_About this task_
Which lines in the data contain the word "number"? Please copy each of them.
[Dataset content]
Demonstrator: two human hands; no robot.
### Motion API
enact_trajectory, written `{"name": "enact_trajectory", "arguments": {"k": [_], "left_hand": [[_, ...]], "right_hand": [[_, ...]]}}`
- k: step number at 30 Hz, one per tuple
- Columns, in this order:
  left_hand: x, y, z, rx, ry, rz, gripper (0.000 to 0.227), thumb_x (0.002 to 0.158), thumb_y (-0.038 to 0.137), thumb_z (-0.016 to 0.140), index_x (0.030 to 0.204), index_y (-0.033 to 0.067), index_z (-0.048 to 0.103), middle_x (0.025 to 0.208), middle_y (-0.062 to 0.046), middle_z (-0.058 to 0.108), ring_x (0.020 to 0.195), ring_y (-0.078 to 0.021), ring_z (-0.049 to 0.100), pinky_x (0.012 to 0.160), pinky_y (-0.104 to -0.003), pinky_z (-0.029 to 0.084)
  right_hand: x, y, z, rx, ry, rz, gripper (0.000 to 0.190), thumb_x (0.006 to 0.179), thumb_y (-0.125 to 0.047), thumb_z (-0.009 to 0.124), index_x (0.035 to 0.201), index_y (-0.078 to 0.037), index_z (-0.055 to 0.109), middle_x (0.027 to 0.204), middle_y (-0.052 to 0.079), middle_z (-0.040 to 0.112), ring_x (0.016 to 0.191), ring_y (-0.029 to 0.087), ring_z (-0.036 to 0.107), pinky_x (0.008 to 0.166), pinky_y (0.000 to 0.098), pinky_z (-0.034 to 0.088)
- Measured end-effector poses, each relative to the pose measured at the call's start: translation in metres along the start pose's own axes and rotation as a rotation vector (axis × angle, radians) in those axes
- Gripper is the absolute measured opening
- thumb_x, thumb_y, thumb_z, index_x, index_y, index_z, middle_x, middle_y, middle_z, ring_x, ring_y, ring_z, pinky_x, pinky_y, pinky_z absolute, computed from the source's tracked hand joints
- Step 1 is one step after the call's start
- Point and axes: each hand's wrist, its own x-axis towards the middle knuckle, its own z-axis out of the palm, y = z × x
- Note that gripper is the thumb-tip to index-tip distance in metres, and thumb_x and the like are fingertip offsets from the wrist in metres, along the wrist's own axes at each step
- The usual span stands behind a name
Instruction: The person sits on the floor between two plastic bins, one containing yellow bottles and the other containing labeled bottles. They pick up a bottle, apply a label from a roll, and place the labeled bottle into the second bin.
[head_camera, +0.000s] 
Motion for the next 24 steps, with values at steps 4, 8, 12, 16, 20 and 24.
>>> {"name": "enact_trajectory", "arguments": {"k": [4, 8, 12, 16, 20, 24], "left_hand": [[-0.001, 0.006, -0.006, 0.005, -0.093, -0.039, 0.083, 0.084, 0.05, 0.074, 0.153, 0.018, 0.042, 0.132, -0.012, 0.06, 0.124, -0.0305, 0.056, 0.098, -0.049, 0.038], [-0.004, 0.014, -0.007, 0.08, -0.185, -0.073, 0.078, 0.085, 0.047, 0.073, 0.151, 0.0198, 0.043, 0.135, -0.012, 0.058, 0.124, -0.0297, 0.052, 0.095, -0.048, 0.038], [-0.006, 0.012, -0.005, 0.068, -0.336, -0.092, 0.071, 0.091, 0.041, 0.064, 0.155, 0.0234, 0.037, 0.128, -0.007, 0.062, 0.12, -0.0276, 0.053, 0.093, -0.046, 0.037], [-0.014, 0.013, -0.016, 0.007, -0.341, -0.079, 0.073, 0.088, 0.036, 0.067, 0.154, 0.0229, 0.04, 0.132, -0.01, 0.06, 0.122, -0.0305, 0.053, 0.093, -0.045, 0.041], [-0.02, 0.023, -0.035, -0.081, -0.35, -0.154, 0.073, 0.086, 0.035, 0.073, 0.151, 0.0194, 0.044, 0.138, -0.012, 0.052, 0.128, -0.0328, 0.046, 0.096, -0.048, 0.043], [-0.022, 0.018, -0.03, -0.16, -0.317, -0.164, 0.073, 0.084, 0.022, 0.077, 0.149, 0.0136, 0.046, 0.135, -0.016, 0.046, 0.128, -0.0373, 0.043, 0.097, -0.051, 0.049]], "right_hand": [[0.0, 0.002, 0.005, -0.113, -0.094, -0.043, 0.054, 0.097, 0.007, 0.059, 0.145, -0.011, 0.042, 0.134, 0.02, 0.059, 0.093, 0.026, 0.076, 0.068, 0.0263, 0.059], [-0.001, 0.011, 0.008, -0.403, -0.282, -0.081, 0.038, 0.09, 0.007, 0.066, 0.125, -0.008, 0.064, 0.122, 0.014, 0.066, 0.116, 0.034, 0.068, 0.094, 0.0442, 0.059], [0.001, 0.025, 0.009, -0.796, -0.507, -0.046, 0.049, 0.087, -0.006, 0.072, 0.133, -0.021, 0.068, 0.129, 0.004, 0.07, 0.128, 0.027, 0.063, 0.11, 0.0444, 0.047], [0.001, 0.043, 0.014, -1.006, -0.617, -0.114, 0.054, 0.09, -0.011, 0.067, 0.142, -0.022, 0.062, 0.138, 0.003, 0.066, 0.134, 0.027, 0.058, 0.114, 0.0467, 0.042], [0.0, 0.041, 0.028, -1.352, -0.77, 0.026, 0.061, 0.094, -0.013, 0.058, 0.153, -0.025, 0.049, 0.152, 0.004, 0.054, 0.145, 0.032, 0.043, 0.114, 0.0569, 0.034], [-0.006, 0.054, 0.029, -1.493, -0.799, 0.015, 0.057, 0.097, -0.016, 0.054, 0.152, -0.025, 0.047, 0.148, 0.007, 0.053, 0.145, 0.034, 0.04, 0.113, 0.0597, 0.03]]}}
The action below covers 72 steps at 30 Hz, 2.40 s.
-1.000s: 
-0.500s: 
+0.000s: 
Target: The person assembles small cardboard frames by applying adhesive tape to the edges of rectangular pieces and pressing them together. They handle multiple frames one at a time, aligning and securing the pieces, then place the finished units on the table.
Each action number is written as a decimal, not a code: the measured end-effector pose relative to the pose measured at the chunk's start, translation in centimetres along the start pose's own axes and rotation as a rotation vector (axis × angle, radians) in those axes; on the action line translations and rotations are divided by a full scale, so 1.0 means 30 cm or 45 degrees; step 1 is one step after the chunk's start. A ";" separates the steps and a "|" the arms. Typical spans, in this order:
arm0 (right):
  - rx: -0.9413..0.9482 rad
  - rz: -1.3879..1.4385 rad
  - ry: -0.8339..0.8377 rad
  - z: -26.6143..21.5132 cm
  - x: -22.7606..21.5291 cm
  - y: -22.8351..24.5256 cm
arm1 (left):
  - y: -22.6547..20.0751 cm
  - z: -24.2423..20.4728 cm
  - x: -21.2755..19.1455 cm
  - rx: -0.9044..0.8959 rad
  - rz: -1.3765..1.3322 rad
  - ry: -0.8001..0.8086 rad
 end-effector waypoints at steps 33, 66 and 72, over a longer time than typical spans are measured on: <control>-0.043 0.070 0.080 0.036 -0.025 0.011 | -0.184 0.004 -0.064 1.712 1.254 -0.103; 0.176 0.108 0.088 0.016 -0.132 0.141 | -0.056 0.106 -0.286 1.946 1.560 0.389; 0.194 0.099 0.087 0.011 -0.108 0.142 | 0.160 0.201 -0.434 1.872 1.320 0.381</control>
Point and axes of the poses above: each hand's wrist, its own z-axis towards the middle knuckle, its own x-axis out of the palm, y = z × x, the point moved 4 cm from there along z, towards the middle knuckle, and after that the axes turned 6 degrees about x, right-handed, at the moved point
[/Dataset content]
_Exercise result_
- k: step number at 30 Hz, one per tuple
Each action number is written as a decimal, not a code: the measured end-effector pose relative to the pose measured at the chunk's start, translation in centimetres along the start pose's own axes and rotation as a rotation vector (axis × angle, radians) in those axes; on the action line translations and rotations are divided by a full scale, so 1.0 means 30 cm or 45 degrees; step 1 is one step after the chunk's start. A ";" separates the steps and a "|" the arms. Typical spans, in this order:

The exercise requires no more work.